Some institutions in Ireland die hard. One is the Puck Fair. Held annually in Killorglin in Co Kerry in August, it is surely one of the country’s longest running public events. As with many of these things though, the written record is scant and it is not clear exactly how old it is. There is a reference in 1613 to a local landlord, Jenkins Conway, collecting a tax from every animal sold at the ‘August Fair’ and even earlier there is a record from 1603 of King James I granting a charter to the existing fair in Killorglin. So let’s just say it is well over 400 years old.

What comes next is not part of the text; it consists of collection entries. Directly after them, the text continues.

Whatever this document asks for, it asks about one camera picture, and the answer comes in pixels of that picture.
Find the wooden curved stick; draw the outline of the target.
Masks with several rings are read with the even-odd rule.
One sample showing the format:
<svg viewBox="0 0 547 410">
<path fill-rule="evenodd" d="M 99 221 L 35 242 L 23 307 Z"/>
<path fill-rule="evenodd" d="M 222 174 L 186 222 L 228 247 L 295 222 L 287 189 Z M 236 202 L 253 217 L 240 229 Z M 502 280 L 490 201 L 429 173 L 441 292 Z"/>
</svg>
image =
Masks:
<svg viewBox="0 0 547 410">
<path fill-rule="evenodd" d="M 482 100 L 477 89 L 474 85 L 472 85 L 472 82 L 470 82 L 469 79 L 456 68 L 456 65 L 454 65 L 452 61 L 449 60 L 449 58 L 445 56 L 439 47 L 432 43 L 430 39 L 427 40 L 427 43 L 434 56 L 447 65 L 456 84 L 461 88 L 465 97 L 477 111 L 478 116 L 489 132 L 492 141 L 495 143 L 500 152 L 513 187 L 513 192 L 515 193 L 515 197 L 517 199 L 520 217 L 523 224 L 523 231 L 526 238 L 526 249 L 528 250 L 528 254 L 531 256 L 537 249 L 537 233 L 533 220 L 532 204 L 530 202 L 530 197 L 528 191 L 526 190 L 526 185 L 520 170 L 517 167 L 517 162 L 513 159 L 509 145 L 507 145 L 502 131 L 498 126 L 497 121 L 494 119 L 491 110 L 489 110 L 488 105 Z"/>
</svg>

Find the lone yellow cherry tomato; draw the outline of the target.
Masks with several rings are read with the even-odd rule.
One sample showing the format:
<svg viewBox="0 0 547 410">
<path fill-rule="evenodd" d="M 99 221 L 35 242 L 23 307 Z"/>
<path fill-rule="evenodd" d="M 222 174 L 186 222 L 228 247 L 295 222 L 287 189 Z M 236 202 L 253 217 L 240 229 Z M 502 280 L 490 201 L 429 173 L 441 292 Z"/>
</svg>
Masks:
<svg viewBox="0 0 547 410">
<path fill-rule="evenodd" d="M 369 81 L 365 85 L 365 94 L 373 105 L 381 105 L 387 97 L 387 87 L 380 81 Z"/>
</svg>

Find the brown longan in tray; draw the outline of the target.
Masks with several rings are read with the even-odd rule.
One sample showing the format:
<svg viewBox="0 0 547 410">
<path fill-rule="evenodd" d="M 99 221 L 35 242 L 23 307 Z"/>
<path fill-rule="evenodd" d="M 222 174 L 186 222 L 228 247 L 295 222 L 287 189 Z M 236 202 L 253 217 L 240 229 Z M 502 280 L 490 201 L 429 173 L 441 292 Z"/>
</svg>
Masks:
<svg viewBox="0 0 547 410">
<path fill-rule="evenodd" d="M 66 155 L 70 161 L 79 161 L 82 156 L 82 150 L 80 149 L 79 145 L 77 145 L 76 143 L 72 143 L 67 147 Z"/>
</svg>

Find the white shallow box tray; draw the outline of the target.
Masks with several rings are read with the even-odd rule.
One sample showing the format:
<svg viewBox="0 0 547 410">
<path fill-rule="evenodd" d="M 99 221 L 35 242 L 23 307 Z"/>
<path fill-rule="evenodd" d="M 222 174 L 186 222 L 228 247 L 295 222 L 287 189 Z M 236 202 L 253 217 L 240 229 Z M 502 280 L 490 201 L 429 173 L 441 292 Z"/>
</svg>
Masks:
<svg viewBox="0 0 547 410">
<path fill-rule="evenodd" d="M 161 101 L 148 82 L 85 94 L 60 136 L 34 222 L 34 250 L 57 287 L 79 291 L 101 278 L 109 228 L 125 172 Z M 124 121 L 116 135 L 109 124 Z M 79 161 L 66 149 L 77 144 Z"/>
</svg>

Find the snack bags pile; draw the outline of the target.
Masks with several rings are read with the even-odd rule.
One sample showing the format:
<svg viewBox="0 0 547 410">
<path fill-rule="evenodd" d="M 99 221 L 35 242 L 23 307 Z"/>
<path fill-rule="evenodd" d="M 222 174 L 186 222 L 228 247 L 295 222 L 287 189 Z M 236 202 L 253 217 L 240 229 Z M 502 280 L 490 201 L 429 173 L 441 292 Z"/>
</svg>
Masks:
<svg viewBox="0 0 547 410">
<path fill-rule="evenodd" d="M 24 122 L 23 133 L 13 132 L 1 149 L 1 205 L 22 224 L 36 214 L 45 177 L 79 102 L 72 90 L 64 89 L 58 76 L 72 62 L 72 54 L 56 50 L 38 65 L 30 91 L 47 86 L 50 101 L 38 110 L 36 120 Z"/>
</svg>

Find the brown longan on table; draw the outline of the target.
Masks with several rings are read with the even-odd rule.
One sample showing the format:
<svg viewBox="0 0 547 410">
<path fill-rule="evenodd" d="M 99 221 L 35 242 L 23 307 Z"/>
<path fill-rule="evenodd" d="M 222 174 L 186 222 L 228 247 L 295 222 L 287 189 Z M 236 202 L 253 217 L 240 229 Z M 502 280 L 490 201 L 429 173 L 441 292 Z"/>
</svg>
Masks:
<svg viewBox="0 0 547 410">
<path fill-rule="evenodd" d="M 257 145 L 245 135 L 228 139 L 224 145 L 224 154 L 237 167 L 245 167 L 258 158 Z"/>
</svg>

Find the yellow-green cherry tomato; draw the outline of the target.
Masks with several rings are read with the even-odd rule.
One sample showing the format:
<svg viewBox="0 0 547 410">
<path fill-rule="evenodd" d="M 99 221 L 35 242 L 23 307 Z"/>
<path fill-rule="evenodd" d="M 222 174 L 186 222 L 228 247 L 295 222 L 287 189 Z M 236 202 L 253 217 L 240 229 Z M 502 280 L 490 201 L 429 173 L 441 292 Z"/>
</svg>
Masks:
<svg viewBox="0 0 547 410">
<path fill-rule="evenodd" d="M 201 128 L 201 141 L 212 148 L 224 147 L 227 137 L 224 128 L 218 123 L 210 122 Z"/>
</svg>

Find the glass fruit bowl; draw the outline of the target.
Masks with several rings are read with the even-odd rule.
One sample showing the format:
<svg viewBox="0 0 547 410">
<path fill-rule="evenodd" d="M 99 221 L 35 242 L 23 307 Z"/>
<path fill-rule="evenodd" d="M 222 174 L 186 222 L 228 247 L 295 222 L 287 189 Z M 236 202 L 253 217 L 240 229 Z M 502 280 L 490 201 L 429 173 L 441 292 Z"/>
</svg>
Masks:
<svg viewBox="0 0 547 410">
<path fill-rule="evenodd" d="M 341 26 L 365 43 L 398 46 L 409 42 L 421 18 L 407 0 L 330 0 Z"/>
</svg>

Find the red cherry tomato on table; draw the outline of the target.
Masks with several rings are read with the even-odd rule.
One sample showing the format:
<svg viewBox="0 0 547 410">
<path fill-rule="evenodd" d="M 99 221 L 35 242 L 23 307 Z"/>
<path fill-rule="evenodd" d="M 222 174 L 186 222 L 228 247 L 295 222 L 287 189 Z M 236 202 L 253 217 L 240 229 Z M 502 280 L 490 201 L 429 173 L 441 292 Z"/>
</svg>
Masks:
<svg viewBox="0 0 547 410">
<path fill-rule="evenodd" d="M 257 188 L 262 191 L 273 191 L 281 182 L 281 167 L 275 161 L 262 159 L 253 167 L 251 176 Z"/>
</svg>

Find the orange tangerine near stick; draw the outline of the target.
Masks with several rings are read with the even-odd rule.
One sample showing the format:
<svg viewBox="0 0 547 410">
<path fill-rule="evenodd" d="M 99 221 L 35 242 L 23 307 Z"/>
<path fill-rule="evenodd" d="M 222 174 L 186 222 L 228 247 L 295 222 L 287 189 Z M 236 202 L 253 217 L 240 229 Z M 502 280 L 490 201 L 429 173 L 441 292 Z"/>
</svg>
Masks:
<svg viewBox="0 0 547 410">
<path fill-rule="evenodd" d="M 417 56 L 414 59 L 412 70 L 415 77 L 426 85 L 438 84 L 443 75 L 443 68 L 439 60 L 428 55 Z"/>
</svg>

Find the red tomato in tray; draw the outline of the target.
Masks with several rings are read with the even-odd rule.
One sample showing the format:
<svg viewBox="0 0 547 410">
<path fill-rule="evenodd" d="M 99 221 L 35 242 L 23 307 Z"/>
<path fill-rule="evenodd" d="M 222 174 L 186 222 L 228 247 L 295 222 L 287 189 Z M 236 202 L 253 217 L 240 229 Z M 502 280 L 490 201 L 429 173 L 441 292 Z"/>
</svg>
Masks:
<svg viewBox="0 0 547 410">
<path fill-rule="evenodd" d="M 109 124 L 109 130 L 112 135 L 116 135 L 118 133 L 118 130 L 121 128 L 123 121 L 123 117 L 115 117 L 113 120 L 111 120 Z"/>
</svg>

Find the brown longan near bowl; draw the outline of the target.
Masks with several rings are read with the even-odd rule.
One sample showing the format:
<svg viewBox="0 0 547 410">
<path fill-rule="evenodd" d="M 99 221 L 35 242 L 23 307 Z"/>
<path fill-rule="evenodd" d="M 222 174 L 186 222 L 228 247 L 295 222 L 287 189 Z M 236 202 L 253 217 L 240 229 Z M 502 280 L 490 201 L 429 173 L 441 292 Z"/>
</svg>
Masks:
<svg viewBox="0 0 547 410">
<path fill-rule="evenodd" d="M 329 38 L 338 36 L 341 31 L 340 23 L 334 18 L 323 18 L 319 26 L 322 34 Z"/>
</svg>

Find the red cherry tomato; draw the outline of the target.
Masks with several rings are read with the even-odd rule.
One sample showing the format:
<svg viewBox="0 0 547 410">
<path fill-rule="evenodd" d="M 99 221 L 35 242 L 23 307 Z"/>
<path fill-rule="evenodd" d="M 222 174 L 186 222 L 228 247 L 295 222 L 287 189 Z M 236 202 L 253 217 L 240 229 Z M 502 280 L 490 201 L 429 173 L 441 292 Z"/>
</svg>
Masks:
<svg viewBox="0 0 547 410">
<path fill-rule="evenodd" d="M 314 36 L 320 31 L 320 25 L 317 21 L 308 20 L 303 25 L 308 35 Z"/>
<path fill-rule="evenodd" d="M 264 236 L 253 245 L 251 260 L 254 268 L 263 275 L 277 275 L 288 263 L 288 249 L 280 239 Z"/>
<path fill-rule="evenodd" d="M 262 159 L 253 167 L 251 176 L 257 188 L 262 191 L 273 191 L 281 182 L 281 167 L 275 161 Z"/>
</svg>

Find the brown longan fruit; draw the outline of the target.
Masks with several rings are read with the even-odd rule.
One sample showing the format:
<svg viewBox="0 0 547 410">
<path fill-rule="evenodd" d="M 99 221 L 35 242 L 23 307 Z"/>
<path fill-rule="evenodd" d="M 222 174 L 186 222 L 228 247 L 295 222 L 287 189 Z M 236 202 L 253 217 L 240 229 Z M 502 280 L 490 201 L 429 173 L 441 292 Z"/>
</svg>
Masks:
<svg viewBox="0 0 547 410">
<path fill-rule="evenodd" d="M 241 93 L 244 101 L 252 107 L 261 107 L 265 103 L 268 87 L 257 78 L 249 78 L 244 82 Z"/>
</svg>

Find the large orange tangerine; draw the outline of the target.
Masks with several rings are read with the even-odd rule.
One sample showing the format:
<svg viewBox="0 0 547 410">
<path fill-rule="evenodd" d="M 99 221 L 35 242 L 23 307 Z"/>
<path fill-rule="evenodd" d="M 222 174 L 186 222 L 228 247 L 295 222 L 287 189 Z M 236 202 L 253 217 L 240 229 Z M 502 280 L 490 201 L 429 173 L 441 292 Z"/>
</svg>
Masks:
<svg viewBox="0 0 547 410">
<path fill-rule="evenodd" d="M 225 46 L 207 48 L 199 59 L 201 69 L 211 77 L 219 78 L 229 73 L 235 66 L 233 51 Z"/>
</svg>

Puck derives from the Irish Phoic, meaning He-goat. Again, when the fair became associated with the goat is also shrouded in mystery. The story I like tells how in 1808 the British Parliament made it unlawful in Ireland to levy tolls on cattle, horse or sheep fairs. The landlord of the time lost his income and on the advice of then budding lawyer Daniel O’Connell (yes, that Daniel O’Connor), proclaimed it a ‘goat fair’ and charged his tolls as usual believing it was not covered. To prove it was indeed a goat fair a Phoic was hoisted on a stage and proclaimed King Puck.
Whatever the truth, a male wild goat is still today crowned King and hoisted in a cage up a tower where he remains for three days before being released back into the wild. The crowning of the goat though, I have to say, was a disappointment. Conducted on a stage under the tower, with its steel barrier that restricted vision, the goat was held by two burly yellow-coats and surrounded by photographers. A young schoolgirl, the ‘Queen of the Fair’, placed the crown on its head. Well, I think that’s what happened. It was really just set up for the publicity shots, as the audience could see nothing. Placed in the cage the goat was then hoisted up for all to see, its crown a little shakily slipping below its horns.
The fair brings out the crowds for a great day out. There is a horse fair in a nearby field, with all the usual horse-trading that happens. I happily spent an hour wandering here clicking away. There was plenty to keep me enthused and bemused.
There are rides, a parade and plenty of characters to fill the pubs and the streets. Every vantage point was taken. The bright sunshine, when I visited in 2015, provided an opportunity for the colleens to strut the summer fashions. I love the way traditional music is never far away from an Irish event, with entertainment on stage and in teh nearby pubs, dancing in the street or a brush dance in a pub.
The Puck Fair is always held on 10, 11 and 12th August so mark it in your calendar.